**How to complete this task**
Copy the full listing exactly.

**Available data**

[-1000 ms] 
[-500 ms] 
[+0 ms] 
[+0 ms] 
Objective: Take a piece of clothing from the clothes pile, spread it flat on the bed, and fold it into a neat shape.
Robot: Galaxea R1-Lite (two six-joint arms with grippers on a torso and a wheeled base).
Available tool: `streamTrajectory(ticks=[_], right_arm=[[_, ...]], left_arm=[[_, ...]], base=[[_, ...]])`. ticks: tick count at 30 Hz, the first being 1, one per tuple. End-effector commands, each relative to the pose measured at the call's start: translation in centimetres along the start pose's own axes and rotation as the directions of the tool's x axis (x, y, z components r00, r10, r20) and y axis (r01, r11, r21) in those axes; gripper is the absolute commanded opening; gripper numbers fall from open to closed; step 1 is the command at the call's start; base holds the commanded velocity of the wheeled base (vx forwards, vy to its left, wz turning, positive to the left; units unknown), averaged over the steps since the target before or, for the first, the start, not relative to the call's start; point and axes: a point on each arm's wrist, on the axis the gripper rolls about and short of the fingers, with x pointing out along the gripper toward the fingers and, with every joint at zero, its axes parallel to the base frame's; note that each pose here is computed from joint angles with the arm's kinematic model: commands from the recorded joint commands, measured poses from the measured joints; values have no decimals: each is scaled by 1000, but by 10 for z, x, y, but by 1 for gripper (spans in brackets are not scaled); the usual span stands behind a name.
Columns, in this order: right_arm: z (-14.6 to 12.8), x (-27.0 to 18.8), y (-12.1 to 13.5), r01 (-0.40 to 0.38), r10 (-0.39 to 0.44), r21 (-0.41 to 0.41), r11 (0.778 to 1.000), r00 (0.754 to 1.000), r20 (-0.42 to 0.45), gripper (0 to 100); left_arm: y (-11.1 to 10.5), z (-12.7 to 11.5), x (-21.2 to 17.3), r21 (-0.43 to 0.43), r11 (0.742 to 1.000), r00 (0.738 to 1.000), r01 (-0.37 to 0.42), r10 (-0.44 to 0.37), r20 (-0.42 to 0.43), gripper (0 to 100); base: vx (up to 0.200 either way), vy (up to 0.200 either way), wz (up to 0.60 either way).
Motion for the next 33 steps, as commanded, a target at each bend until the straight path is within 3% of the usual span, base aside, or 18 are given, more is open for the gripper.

**Exercise response**
[-1000 ms] 
[-500 ms] 
[+0 ms] 
[+0 ms] 
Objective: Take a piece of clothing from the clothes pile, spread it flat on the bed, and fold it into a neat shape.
Robot: Galaxea R1-Lite (two six-joint arms with grippers on a torso and a wheeled base).
Available tool: `streamTrajectory(ticks=[_], right_arm=[[_, ...]], left_arm=[[_, ...]], base=[[_, ...]])`. ticks: tick count at 30 Hz, the first being 1, one per tuple. End-effector commands, each relative to the pose measured at the call's start: translation in centimetres along the start pose's own axes and rotation as the directions of the tool's x axis (x, y, z components r00, r10, r20) and y axis (r01, r11, r21) in those axes; gripper is the absolute commanded opening; gripper numbers fall from open to closed; step 1 is the command at the call's start; base holds the commanded velocity of the wheeled base (vx forwards, vy to its left, wz turning, positive to the left; units unknown), averaged over the steps since the target before or, for the first, the start, not relative to the call's start; point and axes: a point on each arm's wrist, on the axis the gripper rolls about and short of the fingers, with x pointing out along the gripper toward the fingers and, with every joint at zero, its axes parallel to the base frame's; note that each pose here is computed from joint angles with the arm's kinematic model: commands from the recorded joint commands, measured poses from the measured joints; values have no decimals: each is scaled by 1000, but by 10 for z, x, y, but by 1 for gripper (spans in brackets are not scaled); the usual span stands behind a name.
Columns, in this order: right_arm: z (-14.6 to 12.8), x (-27.0 to 18.8), y (-12.1 to 13.5), r01 (-0.40 to 0.38), r10 (-0.39 to 0.44), r21 (-0.41 to 0.41), r11 (0.778 to 1.000), r00 (0.754 to 1.000), r20 (-0.42 to 0.45), gripper (0 to 100); left_arm: y (-11.1 to 10.5), z (-12.7 to 11.5), x (-21.2 to 17.3), r21 (-0.43 to 0.43), r11 (0.742 to 1.000), r00 (0.738 to 1.000), r01 (-0.37 to 0.42), r10 (-0.44 to 0.37), r20 (-0.42 to 0.43), gripper (0 to 100); base: vx (up to 0.200 either way), vy (up to 0.200 either way), wz (up to 0.60 either way).
Motion for the next 33 steps, as commanded, a target at each bend until the straight path is within 3% of the usual span, base aside, or 18 are given, more is open for the gripper.

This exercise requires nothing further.